**TASK INPUTS:**

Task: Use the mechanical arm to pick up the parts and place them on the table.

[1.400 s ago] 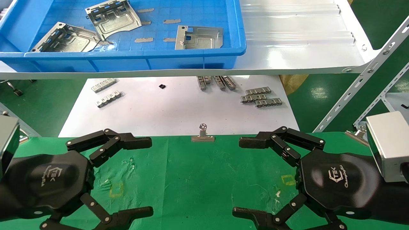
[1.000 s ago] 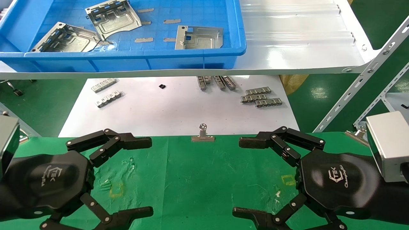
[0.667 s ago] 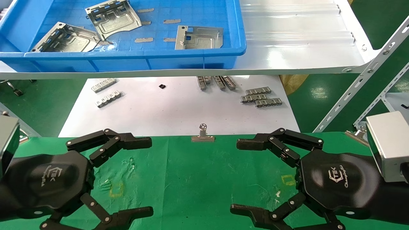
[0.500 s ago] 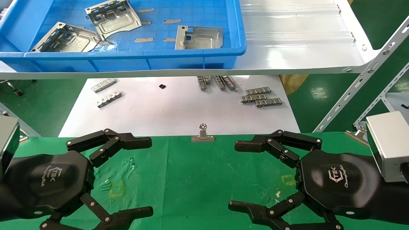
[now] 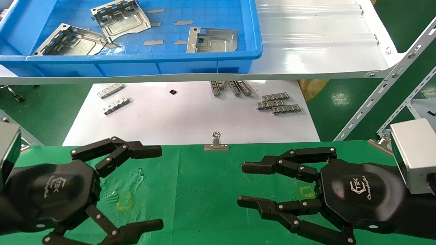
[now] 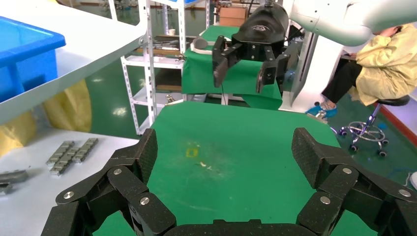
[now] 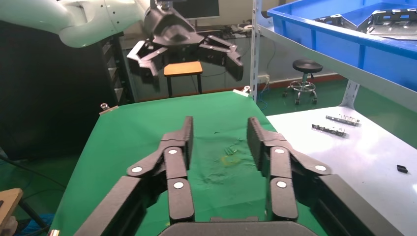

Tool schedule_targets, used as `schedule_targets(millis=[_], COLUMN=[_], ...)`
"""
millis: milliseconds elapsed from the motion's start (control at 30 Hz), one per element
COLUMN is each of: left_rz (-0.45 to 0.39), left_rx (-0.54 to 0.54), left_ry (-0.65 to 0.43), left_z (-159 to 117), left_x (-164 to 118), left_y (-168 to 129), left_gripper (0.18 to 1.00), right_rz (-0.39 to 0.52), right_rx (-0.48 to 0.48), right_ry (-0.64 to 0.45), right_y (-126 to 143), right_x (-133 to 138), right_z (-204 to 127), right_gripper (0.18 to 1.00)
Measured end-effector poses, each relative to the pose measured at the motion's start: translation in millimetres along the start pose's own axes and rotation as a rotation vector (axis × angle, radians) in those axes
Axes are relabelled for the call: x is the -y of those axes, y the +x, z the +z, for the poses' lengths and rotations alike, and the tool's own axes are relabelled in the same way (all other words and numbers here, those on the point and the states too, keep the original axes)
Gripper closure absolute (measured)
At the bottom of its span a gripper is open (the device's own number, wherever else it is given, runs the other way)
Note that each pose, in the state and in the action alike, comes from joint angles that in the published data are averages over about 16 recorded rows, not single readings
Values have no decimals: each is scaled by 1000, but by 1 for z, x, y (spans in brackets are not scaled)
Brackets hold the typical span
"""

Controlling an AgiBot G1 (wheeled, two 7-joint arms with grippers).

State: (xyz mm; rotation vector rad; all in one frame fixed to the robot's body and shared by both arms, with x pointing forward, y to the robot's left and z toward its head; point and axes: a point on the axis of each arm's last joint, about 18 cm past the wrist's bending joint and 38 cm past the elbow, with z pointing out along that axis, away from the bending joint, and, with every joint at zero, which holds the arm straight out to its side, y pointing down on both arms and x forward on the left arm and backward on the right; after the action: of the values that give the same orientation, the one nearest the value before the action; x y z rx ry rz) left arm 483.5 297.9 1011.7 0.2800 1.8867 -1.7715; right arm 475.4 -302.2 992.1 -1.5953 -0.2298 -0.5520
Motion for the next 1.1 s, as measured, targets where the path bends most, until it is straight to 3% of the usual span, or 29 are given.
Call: schedule_targets(millis=[233,533,800,1100], left_rz=[88,175,152,127], left_rx=[70,227,459,749], left_ry=[-3,-29,-98,-213], left_z=[11,33,48,40], left_x=[31,87,118,119], left_y=[-44,-135,-215,-274], left_gripper=[184,184,184,184], right_rz=[0,0,0,0], right_rx=[0,0,0,0], right_ry=[0,0,0,0], right_y=[0,0,0,0], right_x=[0,0,0,0], right_z=[0,0,0,0], right_gripper=[751,904,967,986])
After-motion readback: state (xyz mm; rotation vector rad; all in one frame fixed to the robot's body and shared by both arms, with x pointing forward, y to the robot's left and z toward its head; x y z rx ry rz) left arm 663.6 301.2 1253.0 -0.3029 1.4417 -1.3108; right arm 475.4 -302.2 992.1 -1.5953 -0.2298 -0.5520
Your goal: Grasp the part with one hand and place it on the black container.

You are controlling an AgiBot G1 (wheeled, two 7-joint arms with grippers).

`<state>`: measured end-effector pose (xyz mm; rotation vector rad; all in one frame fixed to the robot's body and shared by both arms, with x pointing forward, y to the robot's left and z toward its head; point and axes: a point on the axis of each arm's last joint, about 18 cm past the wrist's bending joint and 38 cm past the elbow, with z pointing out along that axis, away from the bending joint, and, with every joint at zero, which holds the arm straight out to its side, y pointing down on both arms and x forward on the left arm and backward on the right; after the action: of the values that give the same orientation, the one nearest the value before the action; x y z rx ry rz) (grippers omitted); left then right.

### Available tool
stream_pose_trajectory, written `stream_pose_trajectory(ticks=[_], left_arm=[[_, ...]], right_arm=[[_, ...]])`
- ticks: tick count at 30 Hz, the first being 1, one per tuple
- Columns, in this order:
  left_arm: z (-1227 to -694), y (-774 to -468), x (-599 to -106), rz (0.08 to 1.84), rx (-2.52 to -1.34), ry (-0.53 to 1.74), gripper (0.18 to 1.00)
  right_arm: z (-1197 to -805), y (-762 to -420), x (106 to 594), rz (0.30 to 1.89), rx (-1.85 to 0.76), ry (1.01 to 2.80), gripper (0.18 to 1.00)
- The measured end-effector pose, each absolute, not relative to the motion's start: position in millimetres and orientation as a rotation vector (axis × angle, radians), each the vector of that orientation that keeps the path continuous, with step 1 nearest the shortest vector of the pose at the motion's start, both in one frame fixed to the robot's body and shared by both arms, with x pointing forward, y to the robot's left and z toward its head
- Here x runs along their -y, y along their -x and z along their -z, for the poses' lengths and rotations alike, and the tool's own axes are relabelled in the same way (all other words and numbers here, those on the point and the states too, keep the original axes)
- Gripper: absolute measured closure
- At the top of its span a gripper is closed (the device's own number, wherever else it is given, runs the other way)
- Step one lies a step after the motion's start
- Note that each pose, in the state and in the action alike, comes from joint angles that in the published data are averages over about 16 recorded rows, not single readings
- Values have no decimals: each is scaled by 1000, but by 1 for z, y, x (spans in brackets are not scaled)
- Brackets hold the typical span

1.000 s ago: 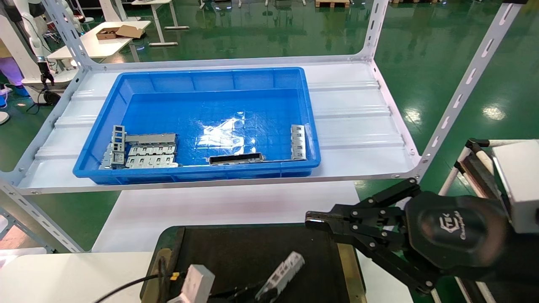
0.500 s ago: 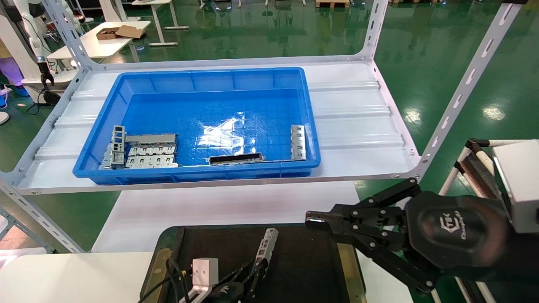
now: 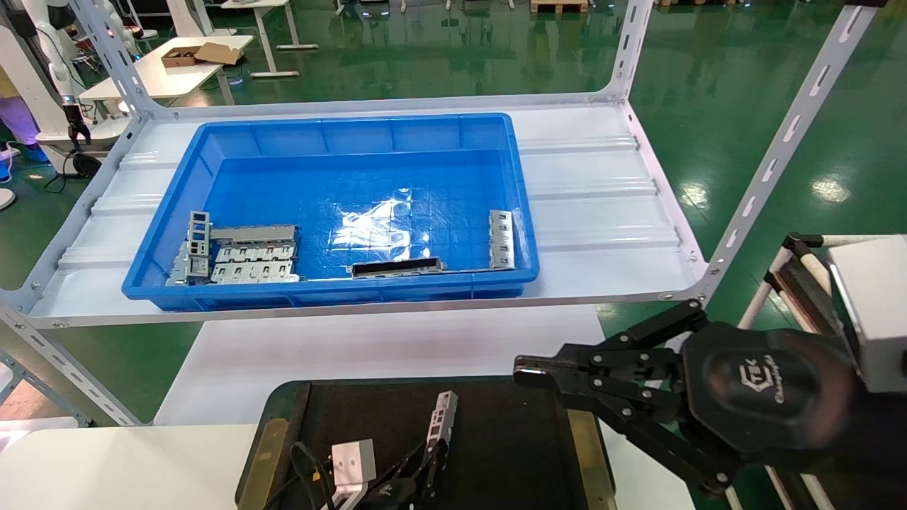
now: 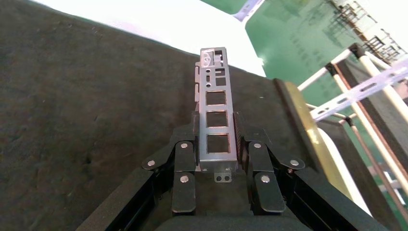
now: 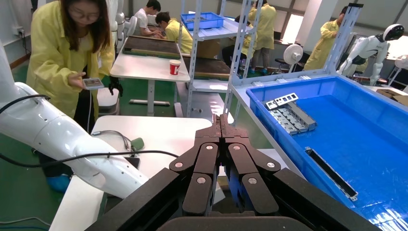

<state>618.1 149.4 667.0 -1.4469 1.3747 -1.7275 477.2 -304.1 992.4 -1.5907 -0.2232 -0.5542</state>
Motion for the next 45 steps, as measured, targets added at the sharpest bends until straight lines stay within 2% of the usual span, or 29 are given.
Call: stream_pose_trajectory(ticks=[18, 30, 36, 45], left_arm=[[-647, -628, -146, 1649, -1354, 1533, 861], [-648, -630, -144, 1636, -1367, 1538, 825], [-658, -631, -145, 1651, -1379, 1517, 758], [-687, -626, -153, 1721, -1427, 1461, 606]], right_arm=[[-992, -477, 304, 554, 223, 1591, 987], [-992, -477, 304, 554, 223, 1591, 943], [-992, -477, 304, 554, 223, 1591, 873], [-992, -477, 304, 554, 223, 1591, 696]])
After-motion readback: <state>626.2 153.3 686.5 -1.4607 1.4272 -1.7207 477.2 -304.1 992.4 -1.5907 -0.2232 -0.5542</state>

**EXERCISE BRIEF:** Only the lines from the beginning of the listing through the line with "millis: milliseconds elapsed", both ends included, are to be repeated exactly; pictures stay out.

**ANSWER TO THIS EXERCISE:**
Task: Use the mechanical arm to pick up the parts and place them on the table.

[1.400 s ago] 
[1.000 s ago] 
[0.667 s ago] 
[0.500 s ago] 
[now] 
[now] 
[now] 

Tool schedule_targets, used as `schedule_targets(millis=[_], COLUMN=[_], ...)`
"""
millis: milliseconds elapsed from the motion's start (control at 30 Hz), one per element

What the answer needed to say has been said.